_To do_.
In the data below, which lines hold "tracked"? Copy every one.

_Records shown_.
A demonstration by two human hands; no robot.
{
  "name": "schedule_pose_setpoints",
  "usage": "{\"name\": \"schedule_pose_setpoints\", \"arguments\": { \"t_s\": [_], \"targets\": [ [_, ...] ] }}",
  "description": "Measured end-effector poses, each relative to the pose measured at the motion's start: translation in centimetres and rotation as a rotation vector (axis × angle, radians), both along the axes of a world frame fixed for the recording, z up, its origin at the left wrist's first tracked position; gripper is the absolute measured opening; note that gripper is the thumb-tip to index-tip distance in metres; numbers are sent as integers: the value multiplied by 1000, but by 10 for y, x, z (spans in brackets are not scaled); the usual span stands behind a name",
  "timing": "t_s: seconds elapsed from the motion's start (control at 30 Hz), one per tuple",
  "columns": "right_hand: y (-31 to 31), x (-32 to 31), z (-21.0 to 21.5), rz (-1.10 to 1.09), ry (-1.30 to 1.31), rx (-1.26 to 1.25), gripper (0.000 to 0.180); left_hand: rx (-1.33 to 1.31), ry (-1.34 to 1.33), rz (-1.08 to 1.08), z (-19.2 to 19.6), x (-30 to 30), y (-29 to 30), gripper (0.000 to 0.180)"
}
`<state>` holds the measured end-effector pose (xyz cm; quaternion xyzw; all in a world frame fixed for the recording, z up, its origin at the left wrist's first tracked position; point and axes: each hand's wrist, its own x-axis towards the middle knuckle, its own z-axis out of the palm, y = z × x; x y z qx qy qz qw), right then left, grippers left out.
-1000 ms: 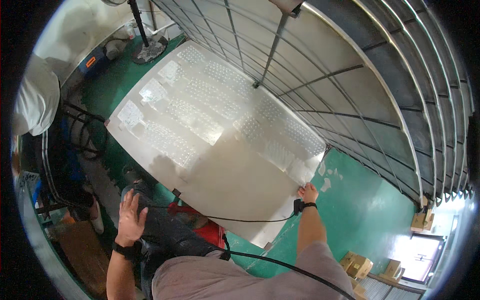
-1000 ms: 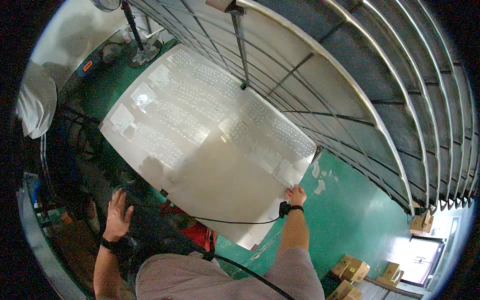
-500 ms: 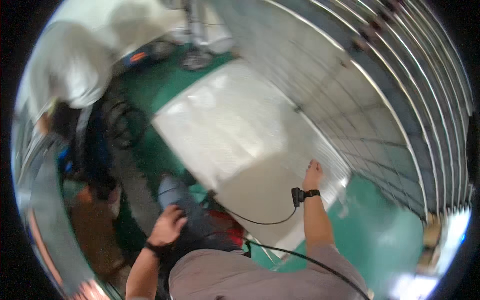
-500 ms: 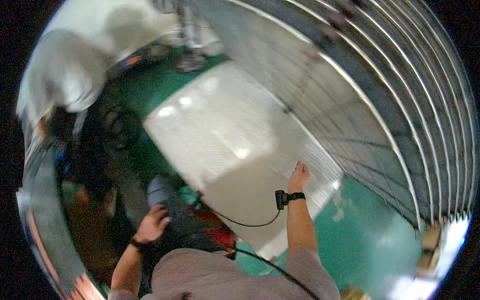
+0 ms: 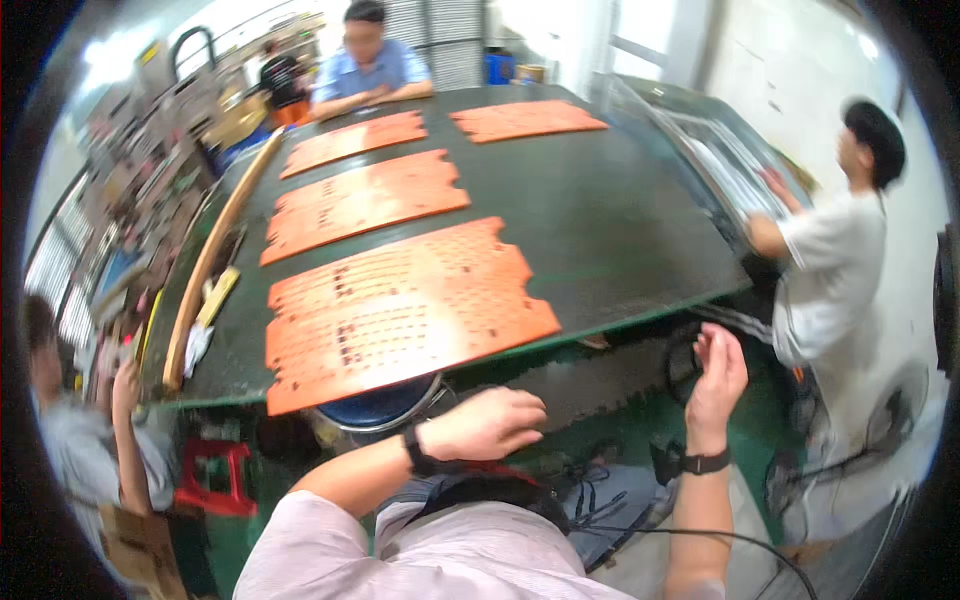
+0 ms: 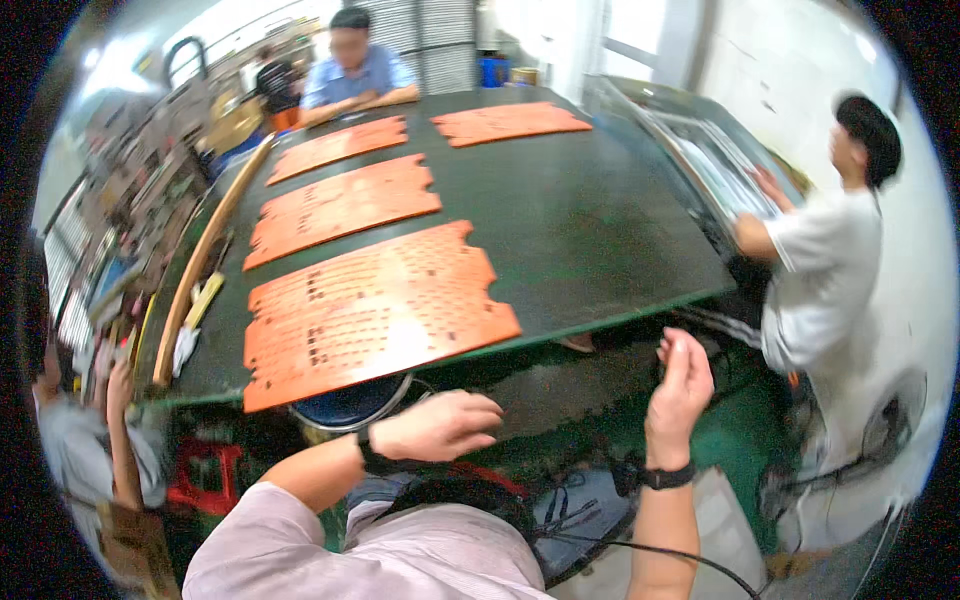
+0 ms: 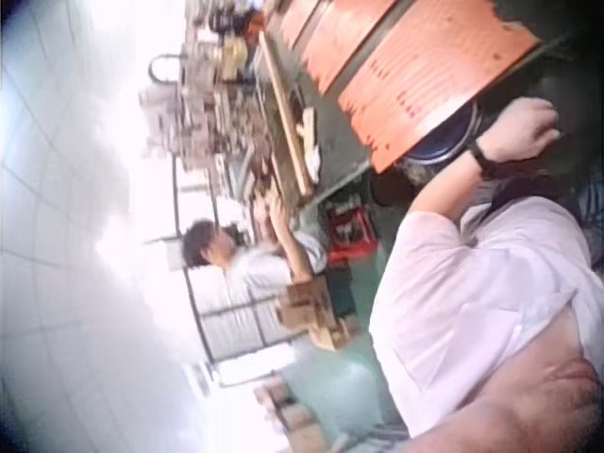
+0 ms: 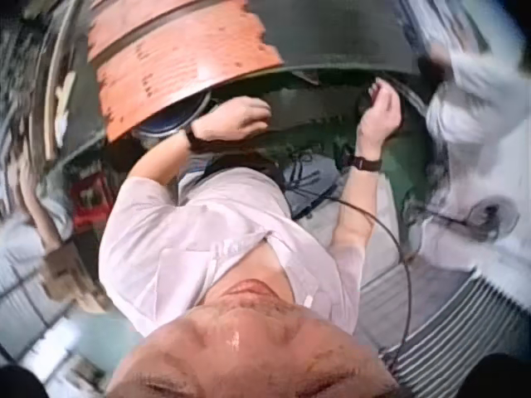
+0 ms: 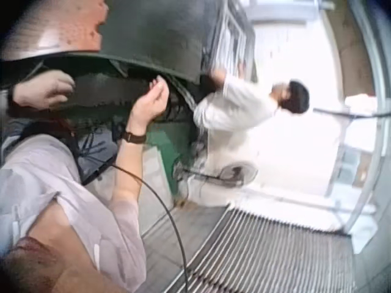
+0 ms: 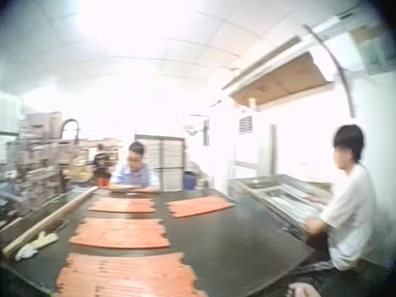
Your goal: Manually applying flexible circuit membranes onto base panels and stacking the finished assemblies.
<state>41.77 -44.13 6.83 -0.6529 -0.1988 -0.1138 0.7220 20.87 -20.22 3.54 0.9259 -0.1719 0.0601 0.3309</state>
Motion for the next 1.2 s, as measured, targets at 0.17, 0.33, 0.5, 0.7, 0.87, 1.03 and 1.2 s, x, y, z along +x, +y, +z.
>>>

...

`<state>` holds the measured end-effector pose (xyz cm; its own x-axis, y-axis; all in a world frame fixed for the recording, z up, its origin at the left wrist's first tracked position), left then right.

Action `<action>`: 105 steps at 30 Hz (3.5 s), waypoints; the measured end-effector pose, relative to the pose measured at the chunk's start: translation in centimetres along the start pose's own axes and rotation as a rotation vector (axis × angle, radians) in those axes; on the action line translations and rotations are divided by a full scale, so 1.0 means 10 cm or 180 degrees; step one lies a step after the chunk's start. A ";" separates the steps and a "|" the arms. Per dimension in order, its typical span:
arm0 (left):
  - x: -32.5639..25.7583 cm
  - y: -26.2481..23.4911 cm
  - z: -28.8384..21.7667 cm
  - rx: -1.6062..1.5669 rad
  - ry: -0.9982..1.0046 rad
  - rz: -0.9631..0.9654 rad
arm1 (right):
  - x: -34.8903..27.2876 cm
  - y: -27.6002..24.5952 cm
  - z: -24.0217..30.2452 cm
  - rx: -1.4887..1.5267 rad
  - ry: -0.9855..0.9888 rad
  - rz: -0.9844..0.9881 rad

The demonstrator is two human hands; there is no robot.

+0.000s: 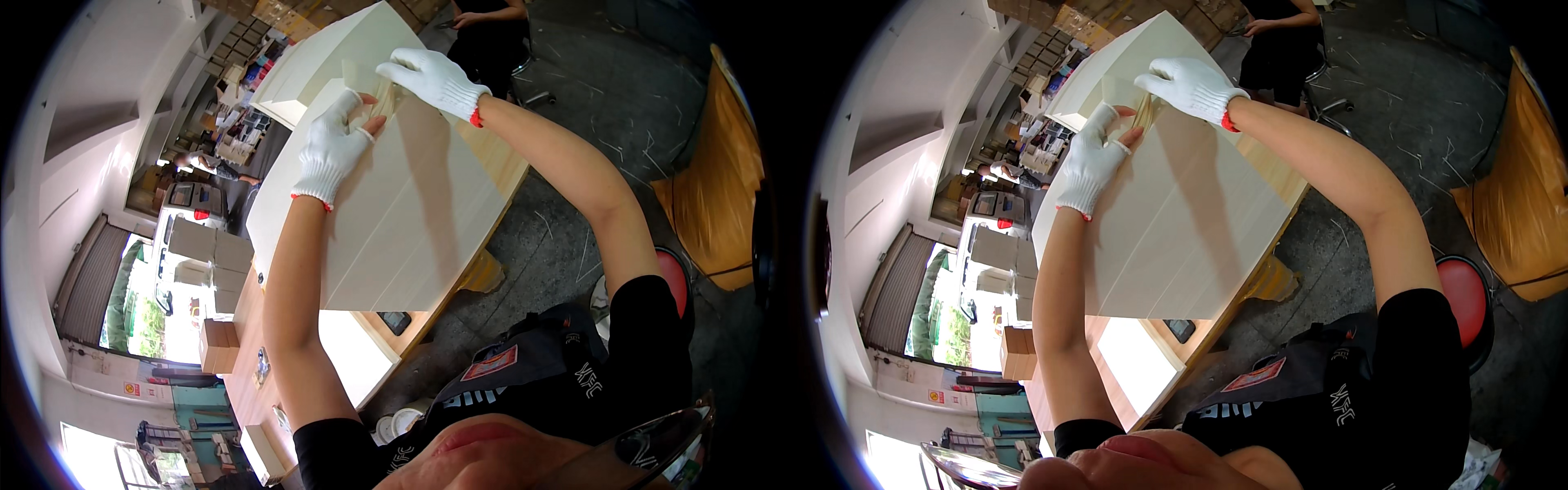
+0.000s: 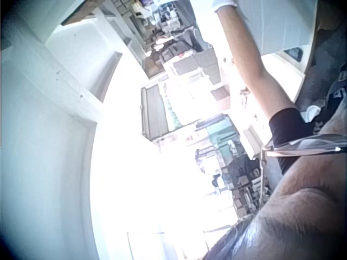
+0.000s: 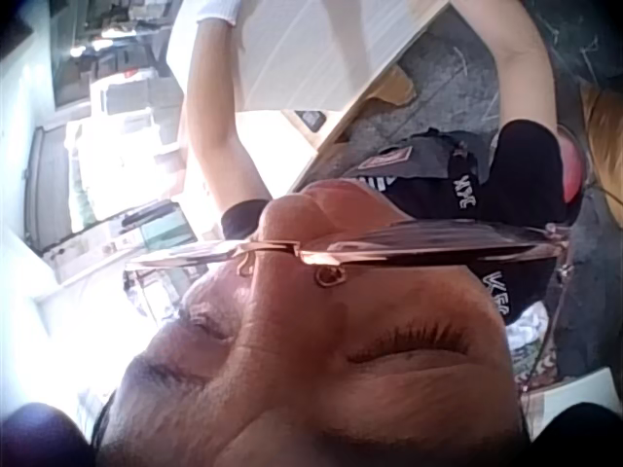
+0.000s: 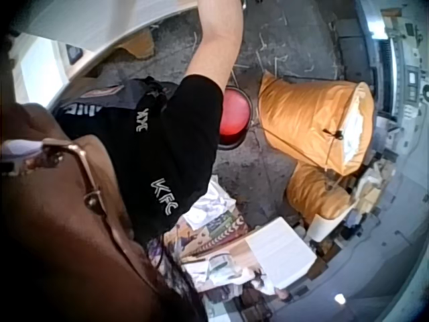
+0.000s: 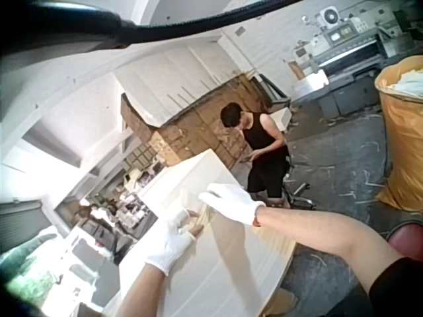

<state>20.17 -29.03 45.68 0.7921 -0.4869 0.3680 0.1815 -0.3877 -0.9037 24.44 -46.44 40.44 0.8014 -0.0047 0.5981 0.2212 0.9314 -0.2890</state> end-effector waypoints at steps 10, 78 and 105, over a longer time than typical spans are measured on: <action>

_Reply_.
  "description": "Measured end-effector poses, each relative to the pose measured at the motion's start: translation in centimetres and rotation as a rotation vector (axis × angle, radians), both along the axes of a world frame fixed for the recording, z up, its origin at the left wrist's first tracked position; gripper is the absolute measured opening; note that gripper is the thumb-tip to index-tip distance in metres; numbers are sent as integers: the value multiplied by 1000, but by 10 for y, x, z (spans in brackets are not scaled); the usual span stands behind a name",
`<state>` holds the measured end-effector pose (xyz cm; quaternion xyzw; all in a world frame fixed for the recording, z up, its origin at the left wrist's first tracked position; point and axes: each hand's wrist, its own x-axis towards the middle knuckle, its own z-axis out of the palm, y = z × x; x y z qx qy qz qw), right then left, grippers left out.
`<state>` holds the measured end-effector pose (xyz cm; its own x-axis, y-axis; all in a world frame fixed for the recording, z up, its origin at the left wrist's first tracked position), left then right.

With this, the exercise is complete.